- **WHAT TO PRODUCE**:
Whatever appears in the records, write it out again exactly.

- **EXCERPTED DATA**:
—————
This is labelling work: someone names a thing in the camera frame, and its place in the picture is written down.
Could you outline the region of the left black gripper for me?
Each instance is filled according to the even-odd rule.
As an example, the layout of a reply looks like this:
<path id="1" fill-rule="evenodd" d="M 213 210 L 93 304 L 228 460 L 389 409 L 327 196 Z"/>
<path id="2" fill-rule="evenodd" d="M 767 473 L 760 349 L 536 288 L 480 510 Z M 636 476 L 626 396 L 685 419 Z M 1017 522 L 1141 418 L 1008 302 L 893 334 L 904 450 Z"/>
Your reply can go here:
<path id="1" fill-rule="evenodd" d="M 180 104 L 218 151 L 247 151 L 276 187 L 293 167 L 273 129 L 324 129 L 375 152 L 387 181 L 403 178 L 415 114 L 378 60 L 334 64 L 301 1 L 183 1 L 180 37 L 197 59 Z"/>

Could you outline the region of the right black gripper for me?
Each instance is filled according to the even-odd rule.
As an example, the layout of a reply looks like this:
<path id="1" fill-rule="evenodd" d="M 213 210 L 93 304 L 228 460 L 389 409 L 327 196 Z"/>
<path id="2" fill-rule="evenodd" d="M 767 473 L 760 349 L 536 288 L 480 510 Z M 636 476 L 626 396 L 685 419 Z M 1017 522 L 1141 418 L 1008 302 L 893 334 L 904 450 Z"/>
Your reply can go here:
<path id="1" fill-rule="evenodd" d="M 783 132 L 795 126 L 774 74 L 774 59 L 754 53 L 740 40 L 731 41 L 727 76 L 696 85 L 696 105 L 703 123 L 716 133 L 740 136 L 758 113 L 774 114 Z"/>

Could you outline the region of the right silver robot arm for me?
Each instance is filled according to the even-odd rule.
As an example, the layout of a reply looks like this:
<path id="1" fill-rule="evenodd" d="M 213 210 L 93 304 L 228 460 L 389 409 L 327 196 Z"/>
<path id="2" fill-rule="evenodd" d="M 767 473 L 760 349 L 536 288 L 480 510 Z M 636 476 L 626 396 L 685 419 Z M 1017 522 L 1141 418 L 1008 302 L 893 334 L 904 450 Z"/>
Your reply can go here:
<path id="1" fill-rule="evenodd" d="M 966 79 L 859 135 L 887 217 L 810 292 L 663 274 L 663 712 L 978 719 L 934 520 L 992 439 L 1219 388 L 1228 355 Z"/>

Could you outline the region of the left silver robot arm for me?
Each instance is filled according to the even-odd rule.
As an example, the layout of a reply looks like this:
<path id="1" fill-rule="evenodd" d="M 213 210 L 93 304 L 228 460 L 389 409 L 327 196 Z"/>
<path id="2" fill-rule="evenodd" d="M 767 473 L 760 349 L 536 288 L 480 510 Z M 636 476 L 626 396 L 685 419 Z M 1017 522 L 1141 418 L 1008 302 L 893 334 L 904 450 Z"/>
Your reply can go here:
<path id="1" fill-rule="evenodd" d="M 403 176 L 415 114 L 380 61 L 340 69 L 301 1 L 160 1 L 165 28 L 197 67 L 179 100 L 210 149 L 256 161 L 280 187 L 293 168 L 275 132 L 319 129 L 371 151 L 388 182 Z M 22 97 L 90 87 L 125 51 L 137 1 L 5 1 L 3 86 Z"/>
—————
- **WORKED SOLUTION**:
This is labelling work: someone names a thing in the camera frame, and its place in the picture is written down.
Could you outline the region of the left black gripper for me?
Each instance is filled according to the even-odd rule.
As an example, the layout of a reply looks like this:
<path id="1" fill-rule="evenodd" d="M 213 210 L 93 304 L 228 460 L 389 409 L 327 196 Z"/>
<path id="2" fill-rule="evenodd" d="M 767 473 L 760 349 L 536 288 L 480 510 Z M 636 476 L 626 396 L 685 419 Z M 1017 522 L 1141 418 L 1008 302 L 893 334 L 904 450 Z"/>
Your reply can go here:
<path id="1" fill-rule="evenodd" d="M 180 104 L 218 151 L 247 151 L 276 187 L 293 167 L 273 129 L 324 129 L 375 152 L 387 181 L 403 178 L 415 114 L 378 60 L 334 64 L 301 1 L 183 1 L 180 37 L 197 59 Z"/>

Could you outline the region of the right black gripper for me?
Each instance is filled according to the even-odd rule.
As an example, the layout of a reply looks like this:
<path id="1" fill-rule="evenodd" d="M 213 210 L 93 304 L 228 460 L 389 409 L 327 196 Z"/>
<path id="2" fill-rule="evenodd" d="M 767 473 L 760 349 L 536 288 L 480 510 Z M 636 476 L 626 396 L 685 419 Z M 1017 522 L 1141 418 L 1008 302 L 893 334 L 904 450 Z"/>
Your reply can go here:
<path id="1" fill-rule="evenodd" d="M 783 132 L 795 126 L 774 74 L 774 59 L 754 53 L 740 40 L 731 41 L 727 76 L 696 85 L 696 105 L 703 123 L 716 133 L 740 136 L 758 113 L 774 114 Z"/>

Could you outline the region of the right silver robot arm for me?
Each instance is filled according to the even-odd rule.
As an example, the layout of a reply looks like this:
<path id="1" fill-rule="evenodd" d="M 213 210 L 93 304 L 228 460 L 389 409 L 327 196 Z"/>
<path id="2" fill-rule="evenodd" d="M 767 473 L 760 349 L 536 288 L 480 510 Z M 636 476 L 626 396 L 685 419 Z M 1017 522 L 1141 418 L 1008 302 L 893 334 L 904 450 Z"/>
Your reply can go here:
<path id="1" fill-rule="evenodd" d="M 966 79 L 859 135 L 887 217 L 810 292 L 663 274 L 663 712 L 978 719 L 934 520 L 992 439 L 1219 388 L 1228 355 Z"/>

Could you outline the region of the left silver robot arm for me?
Each instance is filled according to the even-odd rule.
As an example, the layout of a reply looks like this:
<path id="1" fill-rule="evenodd" d="M 213 210 L 93 304 L 228 460 L 389 409 L 327 196 Z"/>
<path id="2" fill-rule="evenodd" d="M 767 473 L 760 349 L 536 288 L 480 510 Z M 636 476 L 626 396 L 685 419 Z M 1017 522 L 1141 418 L 1008 302 L 893 334 L 904 450 Z"/>
Your reply can go here:
<path id="1" fill-rule="evenodd" d="M 403 176 L 415 114 L 380 61 L 340 69 L 301 1 L 160 1 L 165 28 L 197 67 L 179 100 L 210 149 L 256 161 L 280 187 L 293 168 L 275 132 L 319 129 L 371 151 L 388 182 Z M 22 97 L 90 87 L 125 51 L 137 1 L 5 1 L 3 86 Z"/>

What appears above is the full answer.